Sunday, May 10, 2009

Happy Mother's Day!

I don't know about you, but I love going to shop for cards.

This year was no exception as I shopped for the perfect cards to give the mom's in our life. Gregg's mom received one noting her ability to keep her son in one piece, in spite of the numerous trips to the emergency room. It was perfect for her really, as Gregg has a wide assortment of scars from stitches that have long surpassed the 60 mark. God Bless that woman!! I shudder at the thought of raising rambunctious boys.

Finding a card for my own mom was a little more challenging . . . comical or serious . . . Hoops & Yoyo or a singing card . . . so many choices.

Finally I settled on a sentimental card, but I debated.

One card in particular said on the outside "On this Mother's Day, I just want to tell you . . . " (open the card) . . . "I'm not quite done embarrassing you!"

I nearly laughed out loud. You see, I tease my mom a little bit.

Ok. A lot. I tease her a lot. And I continue to embarrass her.

For instance, shortly after my younger sister was born, we took a trip to the doctor for a well-baby check up. Good old Dr. Griffin. I loved him-nice man . . . very attentive . . . especially to this new baby sister of mine. (Grrrrrrr) In the middle of his examination of her, somewhere from the depths of my 5 or 6 year-old self, I exclaimed:

"MY MOTHER BEATS THE BABY!!!!!"

Good grief, I have no idea why I chose to utter those words. I clearly remember saying them, though. My poor mother-she never saw it coming. Neither did I! Thankfully, the doctor knew our family quite well and must have had some experience with bratty little children because he never flinched. My mom however . . . well, suffice to say she hadn't been beating the baby but when it came to 5 year-olds . . .

No, I'm just kidding BUT I distinctly remember her turning on me in the car out in the parking lot and asking (loudly) why on earth I would say something like that to which I replied, "I just wanted to see what you'd say." (Duh . . . I wasn't the sharpest tool in the shed-that's for sure!) Can you imagine?

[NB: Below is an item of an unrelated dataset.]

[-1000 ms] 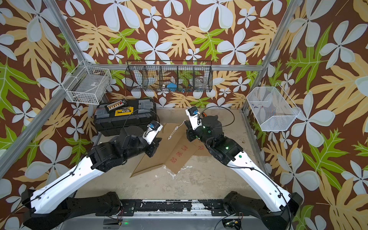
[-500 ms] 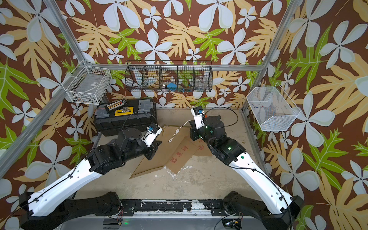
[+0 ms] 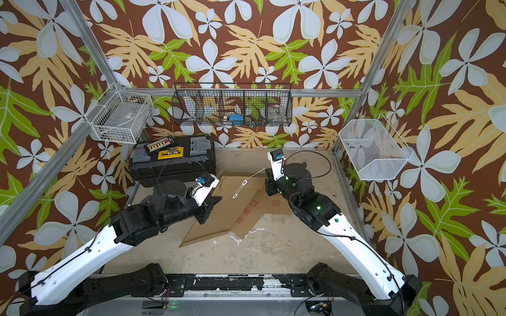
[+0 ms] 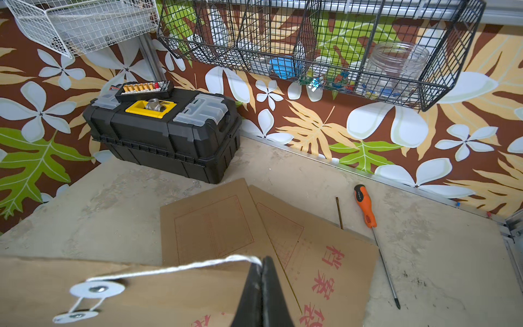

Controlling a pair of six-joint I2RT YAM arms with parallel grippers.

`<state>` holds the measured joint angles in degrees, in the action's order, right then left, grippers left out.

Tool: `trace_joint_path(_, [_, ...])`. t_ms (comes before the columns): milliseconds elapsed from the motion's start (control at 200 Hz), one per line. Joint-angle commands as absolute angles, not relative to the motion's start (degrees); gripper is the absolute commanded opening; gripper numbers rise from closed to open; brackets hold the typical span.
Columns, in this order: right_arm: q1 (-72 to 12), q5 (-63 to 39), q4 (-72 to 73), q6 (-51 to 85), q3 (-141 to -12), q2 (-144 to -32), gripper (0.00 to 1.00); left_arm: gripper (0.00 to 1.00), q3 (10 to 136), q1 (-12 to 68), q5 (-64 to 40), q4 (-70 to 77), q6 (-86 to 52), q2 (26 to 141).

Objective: Open the file bag

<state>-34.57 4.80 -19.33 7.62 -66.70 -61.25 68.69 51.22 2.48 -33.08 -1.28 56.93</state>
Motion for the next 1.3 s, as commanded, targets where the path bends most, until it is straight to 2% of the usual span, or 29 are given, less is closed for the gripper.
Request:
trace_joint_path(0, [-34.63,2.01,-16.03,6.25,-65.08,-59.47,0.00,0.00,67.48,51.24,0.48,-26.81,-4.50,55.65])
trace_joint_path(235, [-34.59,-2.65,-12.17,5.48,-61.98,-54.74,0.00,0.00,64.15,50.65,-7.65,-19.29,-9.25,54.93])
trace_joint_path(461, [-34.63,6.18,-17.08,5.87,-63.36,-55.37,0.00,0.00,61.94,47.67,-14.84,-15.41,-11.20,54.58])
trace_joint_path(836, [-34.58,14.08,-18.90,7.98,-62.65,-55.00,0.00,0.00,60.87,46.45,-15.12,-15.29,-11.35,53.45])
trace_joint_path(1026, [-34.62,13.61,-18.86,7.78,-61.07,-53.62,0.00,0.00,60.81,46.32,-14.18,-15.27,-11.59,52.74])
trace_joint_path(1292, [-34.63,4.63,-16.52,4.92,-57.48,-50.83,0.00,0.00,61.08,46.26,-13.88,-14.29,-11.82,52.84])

You know the saying about paybacks? If you're a parent yourself, you know!! My father-in-law always said, "I'm just going to sit back and laugh!" Sadly, he is not around to laugh at us anymore (not on this side of earth at least), but trust me when I tell you that there are other grandparents enjoying their fair share of laughter at our expense.

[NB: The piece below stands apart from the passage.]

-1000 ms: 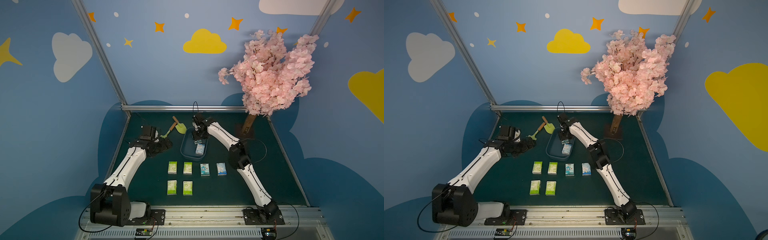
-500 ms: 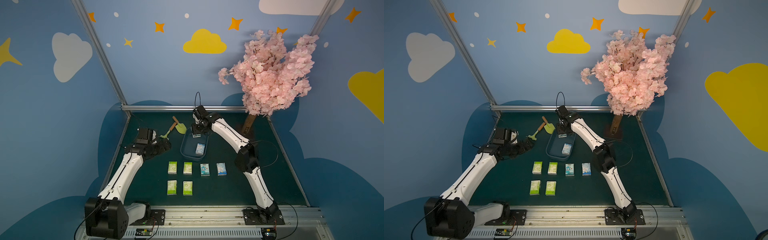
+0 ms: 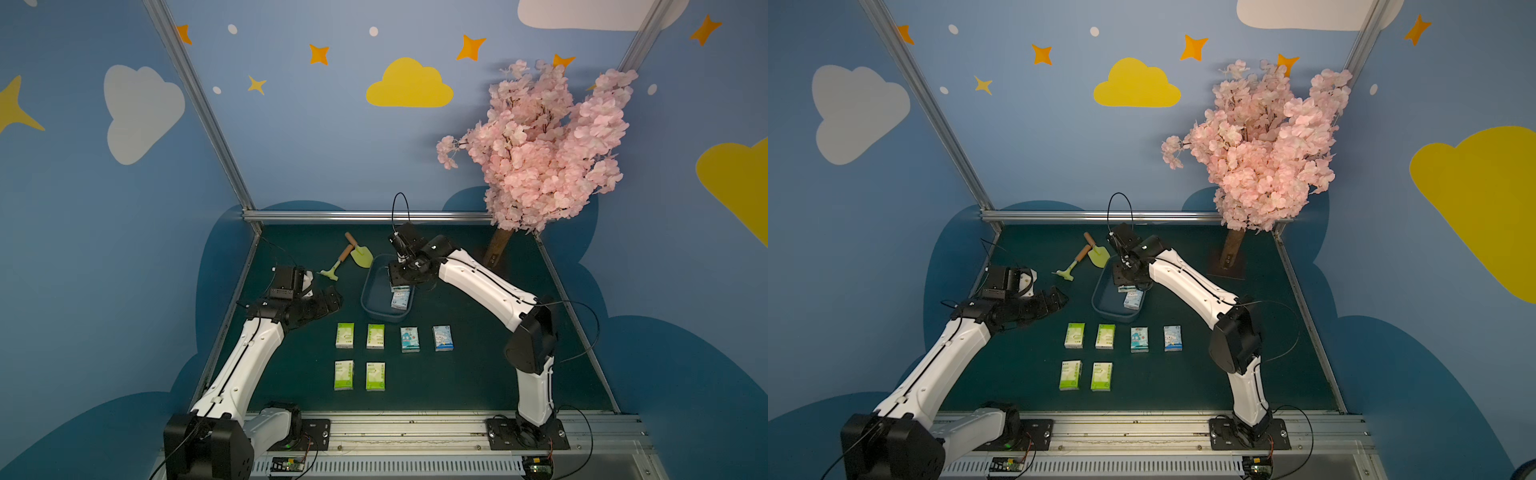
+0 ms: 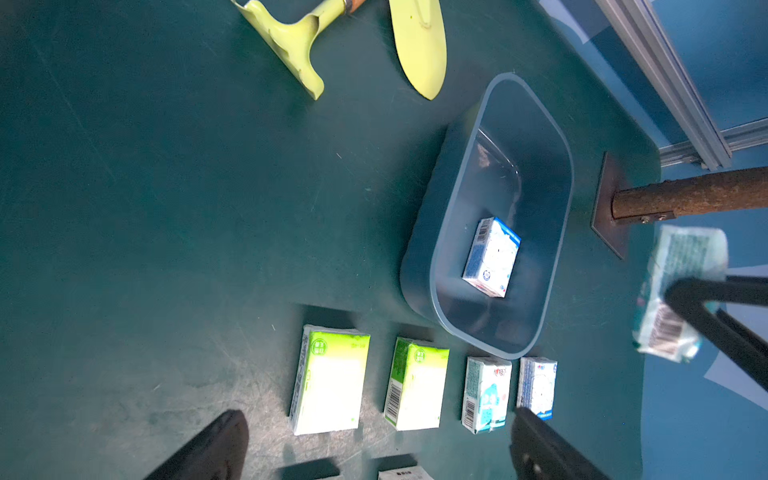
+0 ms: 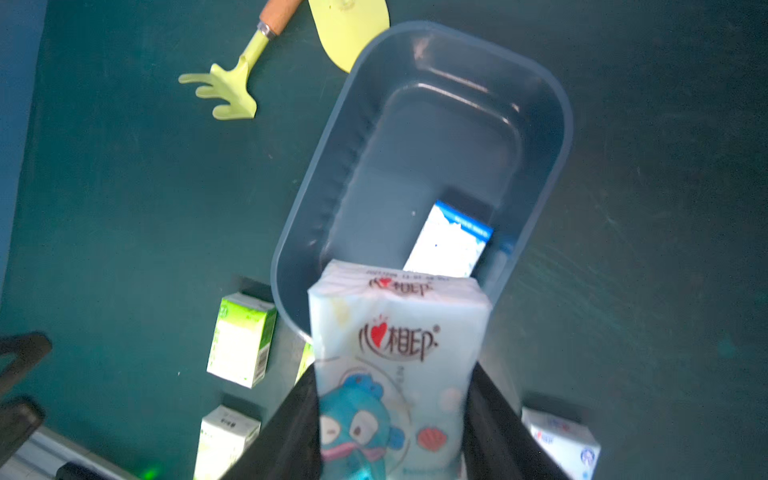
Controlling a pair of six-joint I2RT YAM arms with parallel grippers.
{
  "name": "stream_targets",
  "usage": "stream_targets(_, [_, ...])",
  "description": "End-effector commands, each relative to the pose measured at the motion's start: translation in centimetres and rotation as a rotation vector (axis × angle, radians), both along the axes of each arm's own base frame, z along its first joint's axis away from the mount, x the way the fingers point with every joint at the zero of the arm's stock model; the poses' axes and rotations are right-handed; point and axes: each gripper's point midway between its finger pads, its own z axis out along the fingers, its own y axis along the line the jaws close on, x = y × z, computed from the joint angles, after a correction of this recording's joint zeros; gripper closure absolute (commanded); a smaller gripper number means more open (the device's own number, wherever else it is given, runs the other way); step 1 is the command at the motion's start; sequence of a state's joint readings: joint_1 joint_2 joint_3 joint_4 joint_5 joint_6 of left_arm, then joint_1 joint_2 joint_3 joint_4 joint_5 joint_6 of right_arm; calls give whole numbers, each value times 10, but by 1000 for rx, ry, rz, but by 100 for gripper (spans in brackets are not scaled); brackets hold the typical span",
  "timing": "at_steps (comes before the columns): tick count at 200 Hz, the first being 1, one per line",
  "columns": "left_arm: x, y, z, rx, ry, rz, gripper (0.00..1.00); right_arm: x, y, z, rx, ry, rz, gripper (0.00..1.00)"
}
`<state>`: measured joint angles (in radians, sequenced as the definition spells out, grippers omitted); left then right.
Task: Take the pocket tissues out of the storage box
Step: Pick up the pocket tissues from the storage box, then place the pocket tissues at the center of the board.
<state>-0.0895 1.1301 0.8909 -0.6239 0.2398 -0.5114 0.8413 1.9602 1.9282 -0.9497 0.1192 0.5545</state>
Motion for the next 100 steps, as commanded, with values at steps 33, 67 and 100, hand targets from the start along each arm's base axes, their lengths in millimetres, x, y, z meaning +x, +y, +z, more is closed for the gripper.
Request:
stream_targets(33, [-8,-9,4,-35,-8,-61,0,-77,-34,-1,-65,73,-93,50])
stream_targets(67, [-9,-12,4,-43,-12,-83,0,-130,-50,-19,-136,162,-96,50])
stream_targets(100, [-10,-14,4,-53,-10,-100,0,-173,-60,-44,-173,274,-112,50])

When Cassidy was about that same age as the bratty little girl in Dr. Griffin's office, she was asked to be a flower girl in a wedding. She had a blast and offered to be a flower girl in everyone's wedding (even for couples who were already married)-loved everything about it and was fixated on weddings for quite some time. It should have come as no surprise when I picked her up from Sunday School one day and her teacher was giggling.

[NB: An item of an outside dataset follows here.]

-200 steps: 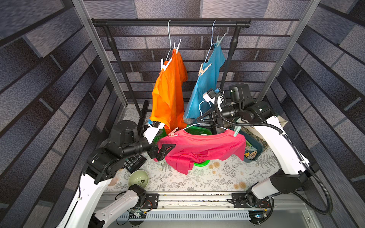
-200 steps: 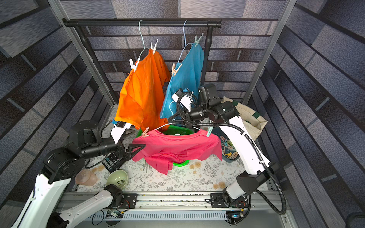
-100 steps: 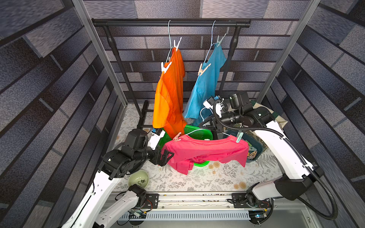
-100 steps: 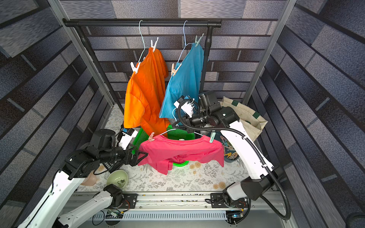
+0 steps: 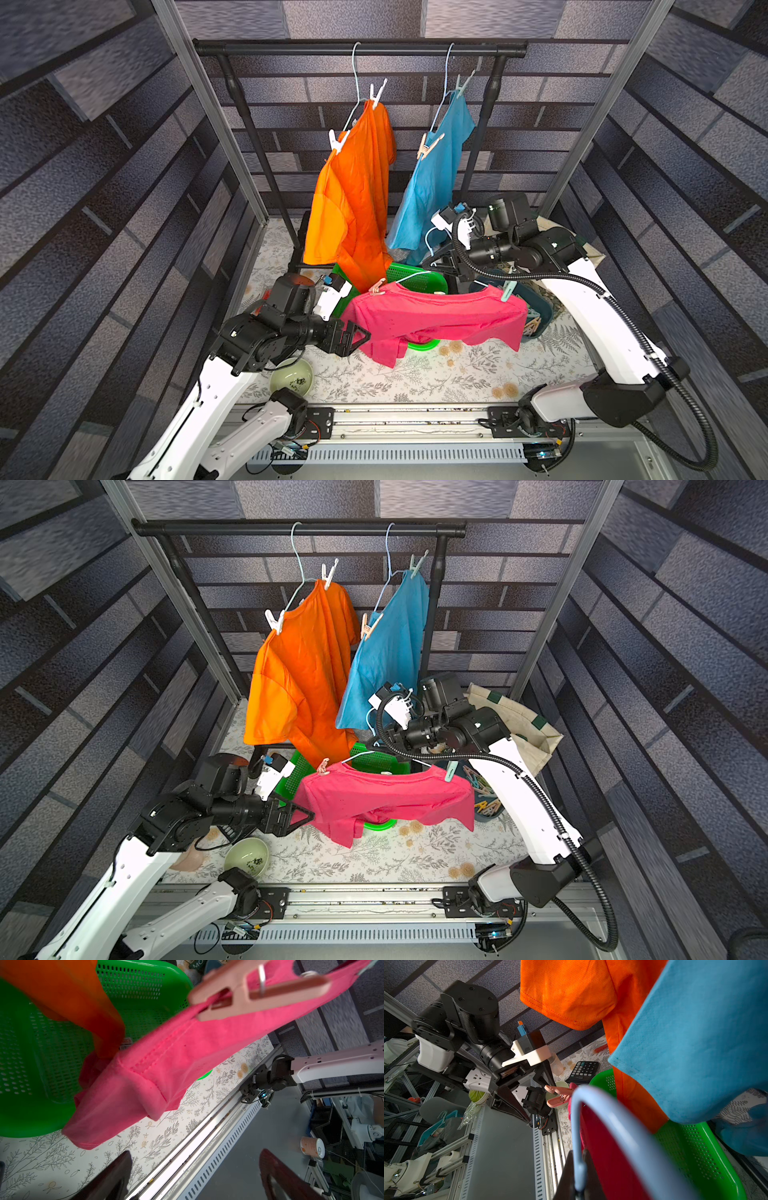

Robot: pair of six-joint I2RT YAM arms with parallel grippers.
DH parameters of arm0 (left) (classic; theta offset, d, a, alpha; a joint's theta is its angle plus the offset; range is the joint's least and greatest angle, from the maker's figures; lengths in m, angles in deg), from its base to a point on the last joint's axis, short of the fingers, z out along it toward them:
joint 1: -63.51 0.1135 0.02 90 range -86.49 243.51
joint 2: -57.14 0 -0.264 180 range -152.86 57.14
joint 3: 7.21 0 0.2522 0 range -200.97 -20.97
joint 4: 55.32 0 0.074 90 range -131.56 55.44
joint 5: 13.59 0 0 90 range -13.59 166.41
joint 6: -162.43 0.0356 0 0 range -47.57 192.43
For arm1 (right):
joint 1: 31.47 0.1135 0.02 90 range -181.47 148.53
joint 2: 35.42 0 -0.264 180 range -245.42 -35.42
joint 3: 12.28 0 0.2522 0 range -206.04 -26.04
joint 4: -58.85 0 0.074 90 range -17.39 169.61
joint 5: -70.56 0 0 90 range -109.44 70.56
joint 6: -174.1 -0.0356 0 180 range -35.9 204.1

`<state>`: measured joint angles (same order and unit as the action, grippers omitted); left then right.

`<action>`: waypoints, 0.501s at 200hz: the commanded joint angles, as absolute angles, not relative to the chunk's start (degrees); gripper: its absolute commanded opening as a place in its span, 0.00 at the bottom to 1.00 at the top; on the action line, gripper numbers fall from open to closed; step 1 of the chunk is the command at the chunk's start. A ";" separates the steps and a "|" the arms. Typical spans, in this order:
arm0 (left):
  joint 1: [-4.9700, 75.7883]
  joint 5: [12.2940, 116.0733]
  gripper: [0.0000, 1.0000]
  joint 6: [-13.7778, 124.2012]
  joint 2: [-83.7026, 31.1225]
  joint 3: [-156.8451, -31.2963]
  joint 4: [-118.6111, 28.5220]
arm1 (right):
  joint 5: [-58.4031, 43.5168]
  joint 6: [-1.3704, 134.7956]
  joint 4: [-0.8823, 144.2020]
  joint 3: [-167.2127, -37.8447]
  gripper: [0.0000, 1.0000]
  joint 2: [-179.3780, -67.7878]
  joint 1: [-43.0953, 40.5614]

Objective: Use clothespins to secure the t-shirt on both sides of the hanger
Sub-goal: Adjust the clothespin on the hanger.

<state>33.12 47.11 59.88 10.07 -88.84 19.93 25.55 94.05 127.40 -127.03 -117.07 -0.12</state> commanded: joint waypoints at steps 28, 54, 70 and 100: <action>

"Cassidy really wants you and Gregg to finally get married," said Miss Diane as other parents stood nearby, ready to pick up their own chatterboxes.

After a hasty explanation and exit from the preschool area, I remembered that fateful day in Dr. Griffin's parking lot. Paybacks.

And did I mention that Mackenzie spends quite a bit of time at our pastor's house? Ever since she was about 2 weeks old, she has been in the loving care of "Oma" (our pastor's wife) while Gregg and I are at work. Oma has been with her through learning to roll over, sit, crawl, walk and talk . . . oh yes . . . the talking.

Suffice to say, there are no secrets. The last revelation included Mackenzie's need to tell Oma and Papa (at dinner nonetheless) that "Daddy cuts his toenails over the toilet 'cause Mommy gets mad if he gets his nails all over the place."

Ewwwww . . . please . . . she felt the need to discuss this because???????

So, on a day that celebrates moms, encourages extra hugs and kisses and expressions of thanks and gratitude for those women who do their absolute best to raise up little people to be good and not so bratty, I'd like to publicly thank my own mom. And apologize. I hones
tly don't know why I told Dr. Griffin that you were beating the baby.

And to my own children, my dear Thing 1 and Thing 2, be careful what you do to me now because hopefully, Lord willing, you wil have little children of your own. And I will remember.

And I will laugh.


1 comment:

  1. Priceless...I don't know which I laughed harder at, you telling the doctor your mom beats the baby or Thing 1 telling pastor about Gregg's toenails!!